Bitter Knowledge, by Yannis Ritsos

“Bitter Knowledge” is a poem by the Greek poet Yannis Ritsos (1909-1990). It can be found in the collection “Late into the Night: the Last Poems of Yannis Ritsos”.

Consider reading my analysis of Ritsos’ poem “Maybe, Someday” before this one. These two poems can be read together, and it makes more sense for the other one to come first.

As with any analysis of a poem, we should begin by reading it in its entirety first, and appreciating it as a whole.

Bitter Knowledge
by Yannis Ritsos (translation karlóvasi, 6-30-87)

Stay in this sheltering half-light with folded hands.
There’s nowhere for the lame night-watchman to sit.
The chairs were sold off two weeks ago. Out front,
they’re hosing out some large barrels. Barges
lie beached in the harbor. The newscaster’s voice
carries from across the street. I don’t want to hear.
I sweep the charred moth wings off the table
from the night before, knowing only
that all their weight is in their weightlessness.

Tone

The tone is depressed, wistful and resigned. A number of images point to giving up or feeling powerless: the “folded hands”, the “lame” watchman with nowhere to sit, the charred wings. The images also create a deep feeling of emptiness or lacking purpose: The barrels, being hosed out, empty; The watchman, nowhere to sit; The barges beached on the harbor, inert; The moth wings, discarded, burned, brushed from the table. The images in this constellation all show loss: a loss of purpose or function.

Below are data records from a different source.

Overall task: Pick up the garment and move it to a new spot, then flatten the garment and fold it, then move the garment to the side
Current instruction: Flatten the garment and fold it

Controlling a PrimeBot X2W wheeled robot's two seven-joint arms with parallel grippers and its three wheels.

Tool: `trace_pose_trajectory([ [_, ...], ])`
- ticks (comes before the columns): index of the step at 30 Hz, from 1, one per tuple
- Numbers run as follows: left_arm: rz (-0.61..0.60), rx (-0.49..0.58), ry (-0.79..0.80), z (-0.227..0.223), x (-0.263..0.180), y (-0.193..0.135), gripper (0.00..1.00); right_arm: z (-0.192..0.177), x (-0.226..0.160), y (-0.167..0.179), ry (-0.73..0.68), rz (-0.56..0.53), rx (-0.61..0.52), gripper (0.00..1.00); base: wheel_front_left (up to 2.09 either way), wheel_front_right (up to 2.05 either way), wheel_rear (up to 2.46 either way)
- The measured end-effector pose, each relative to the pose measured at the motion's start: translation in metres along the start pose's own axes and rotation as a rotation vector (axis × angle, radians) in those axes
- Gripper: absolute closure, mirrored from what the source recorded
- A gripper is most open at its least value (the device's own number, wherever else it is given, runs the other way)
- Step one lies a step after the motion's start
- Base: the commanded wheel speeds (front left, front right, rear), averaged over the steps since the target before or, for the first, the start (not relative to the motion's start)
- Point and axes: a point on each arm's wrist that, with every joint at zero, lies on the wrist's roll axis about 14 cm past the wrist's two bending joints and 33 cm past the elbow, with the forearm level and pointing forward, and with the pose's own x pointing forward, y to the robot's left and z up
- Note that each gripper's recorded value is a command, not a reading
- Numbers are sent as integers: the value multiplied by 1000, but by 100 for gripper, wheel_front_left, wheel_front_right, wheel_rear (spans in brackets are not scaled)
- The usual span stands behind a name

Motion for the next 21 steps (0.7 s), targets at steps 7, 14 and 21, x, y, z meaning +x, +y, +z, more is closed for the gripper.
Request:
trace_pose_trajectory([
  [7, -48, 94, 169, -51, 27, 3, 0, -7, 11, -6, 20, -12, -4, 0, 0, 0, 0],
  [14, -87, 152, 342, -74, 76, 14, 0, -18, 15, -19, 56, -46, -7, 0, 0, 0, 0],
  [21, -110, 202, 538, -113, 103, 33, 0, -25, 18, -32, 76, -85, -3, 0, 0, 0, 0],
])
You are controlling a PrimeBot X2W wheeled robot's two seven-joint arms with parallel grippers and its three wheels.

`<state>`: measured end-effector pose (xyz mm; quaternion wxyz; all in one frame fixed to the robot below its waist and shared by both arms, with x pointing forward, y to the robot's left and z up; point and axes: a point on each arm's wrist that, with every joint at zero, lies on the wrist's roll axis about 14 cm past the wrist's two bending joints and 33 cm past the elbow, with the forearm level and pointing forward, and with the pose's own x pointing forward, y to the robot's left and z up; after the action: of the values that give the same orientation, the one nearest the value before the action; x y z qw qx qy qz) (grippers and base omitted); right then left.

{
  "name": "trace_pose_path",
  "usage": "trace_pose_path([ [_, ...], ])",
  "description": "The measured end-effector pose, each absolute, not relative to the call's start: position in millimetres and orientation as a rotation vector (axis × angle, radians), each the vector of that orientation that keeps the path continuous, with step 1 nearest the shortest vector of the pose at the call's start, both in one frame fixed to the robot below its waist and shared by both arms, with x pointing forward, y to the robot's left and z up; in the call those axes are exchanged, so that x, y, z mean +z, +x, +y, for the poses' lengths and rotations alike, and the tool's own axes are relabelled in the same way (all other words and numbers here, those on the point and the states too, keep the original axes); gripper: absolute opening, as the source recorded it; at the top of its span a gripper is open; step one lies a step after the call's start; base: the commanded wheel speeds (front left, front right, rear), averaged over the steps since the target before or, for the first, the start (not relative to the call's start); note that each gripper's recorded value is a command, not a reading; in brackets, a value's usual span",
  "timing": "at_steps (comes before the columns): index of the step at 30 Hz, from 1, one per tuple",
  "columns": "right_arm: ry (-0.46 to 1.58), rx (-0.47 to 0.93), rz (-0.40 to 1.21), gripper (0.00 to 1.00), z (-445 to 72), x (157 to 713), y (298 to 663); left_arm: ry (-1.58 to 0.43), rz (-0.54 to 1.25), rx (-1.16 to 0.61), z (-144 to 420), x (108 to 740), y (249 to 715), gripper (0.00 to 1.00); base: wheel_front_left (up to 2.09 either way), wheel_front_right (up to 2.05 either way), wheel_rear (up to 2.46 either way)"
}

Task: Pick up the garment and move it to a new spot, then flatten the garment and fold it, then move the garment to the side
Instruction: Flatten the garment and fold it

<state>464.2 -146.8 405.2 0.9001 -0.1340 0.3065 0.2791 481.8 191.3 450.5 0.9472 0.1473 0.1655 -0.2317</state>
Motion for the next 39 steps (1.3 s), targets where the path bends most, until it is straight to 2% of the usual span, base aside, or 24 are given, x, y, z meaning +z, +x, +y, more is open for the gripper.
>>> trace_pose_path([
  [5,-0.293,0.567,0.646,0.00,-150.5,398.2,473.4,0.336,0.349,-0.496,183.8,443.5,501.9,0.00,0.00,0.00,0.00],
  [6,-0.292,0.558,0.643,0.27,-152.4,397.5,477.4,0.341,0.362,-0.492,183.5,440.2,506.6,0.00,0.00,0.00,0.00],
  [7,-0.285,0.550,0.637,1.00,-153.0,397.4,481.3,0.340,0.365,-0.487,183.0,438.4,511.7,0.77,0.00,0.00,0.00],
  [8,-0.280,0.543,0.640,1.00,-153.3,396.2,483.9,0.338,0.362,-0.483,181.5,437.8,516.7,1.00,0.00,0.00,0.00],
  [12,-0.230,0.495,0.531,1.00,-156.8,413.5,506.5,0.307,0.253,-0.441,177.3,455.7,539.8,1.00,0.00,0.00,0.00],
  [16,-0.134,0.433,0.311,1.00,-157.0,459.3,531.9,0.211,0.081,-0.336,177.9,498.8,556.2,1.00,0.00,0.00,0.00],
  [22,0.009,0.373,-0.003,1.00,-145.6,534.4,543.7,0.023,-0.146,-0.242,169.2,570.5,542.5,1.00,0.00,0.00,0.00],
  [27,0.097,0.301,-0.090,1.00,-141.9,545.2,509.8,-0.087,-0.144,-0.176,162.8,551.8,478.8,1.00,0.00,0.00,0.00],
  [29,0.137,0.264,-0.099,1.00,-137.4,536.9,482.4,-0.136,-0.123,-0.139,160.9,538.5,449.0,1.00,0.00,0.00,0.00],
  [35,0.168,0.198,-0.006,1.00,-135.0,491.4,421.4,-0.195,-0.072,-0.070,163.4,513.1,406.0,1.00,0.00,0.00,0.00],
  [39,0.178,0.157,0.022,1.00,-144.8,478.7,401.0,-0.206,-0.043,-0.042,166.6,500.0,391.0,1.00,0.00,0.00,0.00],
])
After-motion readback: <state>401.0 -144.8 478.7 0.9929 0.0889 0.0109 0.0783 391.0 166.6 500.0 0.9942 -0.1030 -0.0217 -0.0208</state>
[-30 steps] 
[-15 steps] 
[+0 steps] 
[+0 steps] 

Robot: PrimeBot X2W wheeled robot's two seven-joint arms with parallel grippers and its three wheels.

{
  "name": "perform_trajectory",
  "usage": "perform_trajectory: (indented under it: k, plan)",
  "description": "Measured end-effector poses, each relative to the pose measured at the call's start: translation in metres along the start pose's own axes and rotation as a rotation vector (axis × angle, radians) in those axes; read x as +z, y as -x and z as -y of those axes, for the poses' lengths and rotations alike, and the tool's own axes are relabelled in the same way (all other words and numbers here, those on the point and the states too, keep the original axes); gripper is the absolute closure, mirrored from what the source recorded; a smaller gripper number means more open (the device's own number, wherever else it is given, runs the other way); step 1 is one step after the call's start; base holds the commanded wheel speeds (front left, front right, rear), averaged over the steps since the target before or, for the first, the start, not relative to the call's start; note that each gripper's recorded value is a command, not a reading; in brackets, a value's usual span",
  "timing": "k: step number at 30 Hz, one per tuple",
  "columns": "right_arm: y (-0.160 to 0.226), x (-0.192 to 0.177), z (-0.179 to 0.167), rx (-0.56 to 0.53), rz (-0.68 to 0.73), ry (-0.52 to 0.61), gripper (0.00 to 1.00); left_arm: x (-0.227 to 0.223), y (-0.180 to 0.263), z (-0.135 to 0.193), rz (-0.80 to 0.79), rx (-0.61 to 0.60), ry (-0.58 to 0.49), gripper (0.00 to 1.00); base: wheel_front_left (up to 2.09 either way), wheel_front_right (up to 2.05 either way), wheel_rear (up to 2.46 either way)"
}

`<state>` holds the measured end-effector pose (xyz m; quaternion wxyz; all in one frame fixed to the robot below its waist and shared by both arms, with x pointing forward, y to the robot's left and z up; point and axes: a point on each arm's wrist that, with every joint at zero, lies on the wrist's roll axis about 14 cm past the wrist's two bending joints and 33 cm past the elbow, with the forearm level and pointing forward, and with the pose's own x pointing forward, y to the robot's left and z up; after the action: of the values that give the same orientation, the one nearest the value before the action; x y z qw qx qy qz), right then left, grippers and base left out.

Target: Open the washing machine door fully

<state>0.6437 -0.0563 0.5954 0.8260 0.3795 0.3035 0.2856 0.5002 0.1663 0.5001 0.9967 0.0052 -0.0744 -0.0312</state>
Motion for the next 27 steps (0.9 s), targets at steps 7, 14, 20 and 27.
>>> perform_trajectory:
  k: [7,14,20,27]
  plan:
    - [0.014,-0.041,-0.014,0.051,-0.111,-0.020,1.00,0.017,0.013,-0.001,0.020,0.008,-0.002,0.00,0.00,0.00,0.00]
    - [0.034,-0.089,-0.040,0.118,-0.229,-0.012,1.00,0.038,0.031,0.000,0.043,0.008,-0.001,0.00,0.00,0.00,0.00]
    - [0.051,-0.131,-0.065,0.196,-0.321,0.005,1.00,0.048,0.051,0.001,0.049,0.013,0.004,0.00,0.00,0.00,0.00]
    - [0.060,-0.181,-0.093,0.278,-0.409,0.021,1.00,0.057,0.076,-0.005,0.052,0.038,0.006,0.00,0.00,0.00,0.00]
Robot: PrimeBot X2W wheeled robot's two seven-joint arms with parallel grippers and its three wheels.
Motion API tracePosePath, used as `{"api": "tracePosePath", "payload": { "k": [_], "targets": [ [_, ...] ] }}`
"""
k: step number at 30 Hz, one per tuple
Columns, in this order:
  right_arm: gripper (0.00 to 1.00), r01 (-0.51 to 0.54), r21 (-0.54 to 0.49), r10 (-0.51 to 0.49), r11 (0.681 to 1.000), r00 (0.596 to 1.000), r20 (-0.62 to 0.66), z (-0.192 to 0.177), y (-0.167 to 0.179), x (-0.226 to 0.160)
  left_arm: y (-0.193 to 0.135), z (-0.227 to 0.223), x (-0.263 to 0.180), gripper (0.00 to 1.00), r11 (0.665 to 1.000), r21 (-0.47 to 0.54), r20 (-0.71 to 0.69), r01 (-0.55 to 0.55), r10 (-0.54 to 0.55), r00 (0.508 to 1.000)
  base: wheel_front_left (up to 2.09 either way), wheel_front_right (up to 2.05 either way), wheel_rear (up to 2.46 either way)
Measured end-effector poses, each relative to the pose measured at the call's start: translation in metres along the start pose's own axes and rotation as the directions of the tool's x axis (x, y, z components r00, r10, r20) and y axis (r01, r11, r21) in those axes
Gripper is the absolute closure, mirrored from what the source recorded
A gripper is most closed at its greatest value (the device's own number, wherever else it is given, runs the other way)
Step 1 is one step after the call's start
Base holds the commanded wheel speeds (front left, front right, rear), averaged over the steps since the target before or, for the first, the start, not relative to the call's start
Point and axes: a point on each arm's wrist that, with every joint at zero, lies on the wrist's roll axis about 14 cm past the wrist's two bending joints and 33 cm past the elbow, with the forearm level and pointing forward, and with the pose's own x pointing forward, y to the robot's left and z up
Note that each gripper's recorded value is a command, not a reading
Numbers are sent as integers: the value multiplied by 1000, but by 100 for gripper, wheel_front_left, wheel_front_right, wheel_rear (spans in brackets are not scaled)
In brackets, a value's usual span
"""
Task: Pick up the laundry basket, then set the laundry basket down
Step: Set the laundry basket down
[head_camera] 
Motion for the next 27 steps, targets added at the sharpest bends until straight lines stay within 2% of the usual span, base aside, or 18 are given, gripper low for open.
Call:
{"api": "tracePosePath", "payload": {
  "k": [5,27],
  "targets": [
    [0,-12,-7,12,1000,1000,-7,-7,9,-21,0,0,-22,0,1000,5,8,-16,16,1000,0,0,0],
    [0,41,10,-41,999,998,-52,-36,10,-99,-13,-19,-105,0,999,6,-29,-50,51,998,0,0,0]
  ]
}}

The overall impression created is one of sadness, emptiness, and loss.

Watson’s tone analyzer confirms this reading, identifying sadness and fear as the prevailing moods.

Interpretation

Ritsos is talking about his life as a poet. He is the “lame night-watchman”, powerless as death (“night”) approaches. The “bitter knowledge” of the title concerns his life’s work.

Late into the night of his life, he is reconsidering his contributions, weighing the value of his life’s work. The charred moth wings “from the night before” are the totality of his life’s work: insubstantial, charred, fragile, crumbling at the slightest touch. Their value: nothing, except proving their “weightlessness”.

Ritsos devoted his entire life to poetry. He hoped that he might share the beauty of the world as he saw it, through his poetry. This was his driving passion: to end the loneliness of living in his private world; to bridge the divide between separate beings; to commune with others through his craft. At the end of his life, he came to dismiss his life’s work -sweeping it from the table- as a total failure.